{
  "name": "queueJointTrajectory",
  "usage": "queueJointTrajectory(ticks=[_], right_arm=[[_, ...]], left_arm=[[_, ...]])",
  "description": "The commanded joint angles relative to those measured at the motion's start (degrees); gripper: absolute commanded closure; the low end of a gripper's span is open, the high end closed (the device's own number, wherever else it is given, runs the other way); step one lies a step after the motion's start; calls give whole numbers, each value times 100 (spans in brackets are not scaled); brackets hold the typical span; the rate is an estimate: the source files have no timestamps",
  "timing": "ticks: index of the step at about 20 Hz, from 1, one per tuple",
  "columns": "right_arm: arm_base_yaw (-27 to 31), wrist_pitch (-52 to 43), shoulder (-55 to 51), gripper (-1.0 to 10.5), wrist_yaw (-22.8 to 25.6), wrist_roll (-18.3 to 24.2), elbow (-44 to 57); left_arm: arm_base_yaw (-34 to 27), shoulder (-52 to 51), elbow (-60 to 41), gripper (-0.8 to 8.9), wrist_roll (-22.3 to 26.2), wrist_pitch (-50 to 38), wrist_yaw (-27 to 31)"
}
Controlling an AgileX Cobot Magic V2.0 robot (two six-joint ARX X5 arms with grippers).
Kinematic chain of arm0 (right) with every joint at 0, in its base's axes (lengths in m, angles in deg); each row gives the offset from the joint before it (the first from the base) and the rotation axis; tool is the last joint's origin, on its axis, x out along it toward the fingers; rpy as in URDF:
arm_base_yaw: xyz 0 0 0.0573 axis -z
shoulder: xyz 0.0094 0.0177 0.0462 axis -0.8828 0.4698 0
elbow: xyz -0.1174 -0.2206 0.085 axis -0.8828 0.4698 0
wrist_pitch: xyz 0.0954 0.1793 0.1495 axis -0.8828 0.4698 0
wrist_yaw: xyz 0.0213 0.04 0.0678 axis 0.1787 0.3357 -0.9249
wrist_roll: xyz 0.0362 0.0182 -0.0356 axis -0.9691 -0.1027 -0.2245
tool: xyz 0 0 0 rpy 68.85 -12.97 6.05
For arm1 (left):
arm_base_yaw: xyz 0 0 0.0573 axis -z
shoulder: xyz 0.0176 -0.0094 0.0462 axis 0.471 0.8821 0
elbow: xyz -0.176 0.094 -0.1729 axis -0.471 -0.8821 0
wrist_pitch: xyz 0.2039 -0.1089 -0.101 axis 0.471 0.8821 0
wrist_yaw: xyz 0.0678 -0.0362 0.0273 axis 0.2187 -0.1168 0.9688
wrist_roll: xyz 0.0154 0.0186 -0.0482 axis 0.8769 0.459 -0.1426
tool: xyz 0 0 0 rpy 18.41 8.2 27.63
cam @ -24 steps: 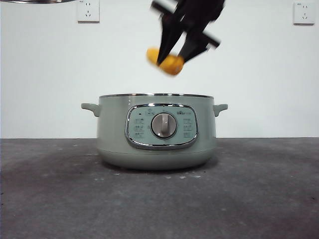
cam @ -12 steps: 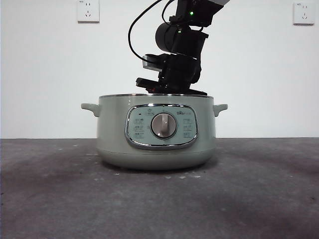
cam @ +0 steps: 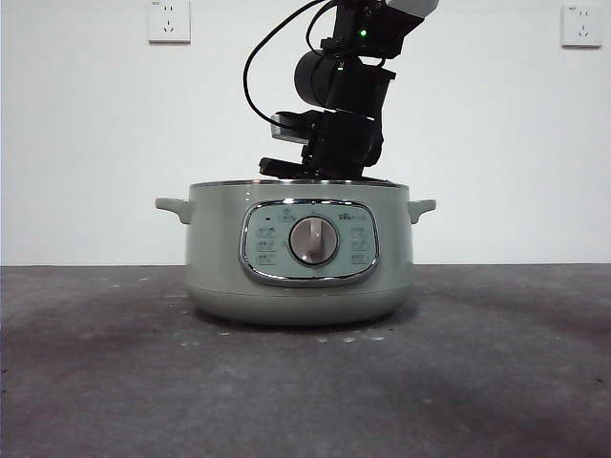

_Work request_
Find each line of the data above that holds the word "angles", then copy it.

_Result below_
  "description": "The commanded joint angles relative to those measured at the motion's start (degrees); gripper: absolute commanded closure; the low end of a gripper's span is open, the high end closed (the device's own number, wherever else it is given, runs the other way); step one lies a step after the motion's start; calls give whole numbers, each value times 100 (spans in brackets are not scaled); brackets hold the typical span; the rate is an estimate: the source files have no timestamps",
Kinematic chain of arm0 (right) with every joint at 0, in its base's axes (lengths in m, angles in deg); each row gives the offset from the joint before it (the first from the base) and the rotation axis; tool is the last joint's origin, on its axis, x out along it toward the fingers; rpy as in URDF:

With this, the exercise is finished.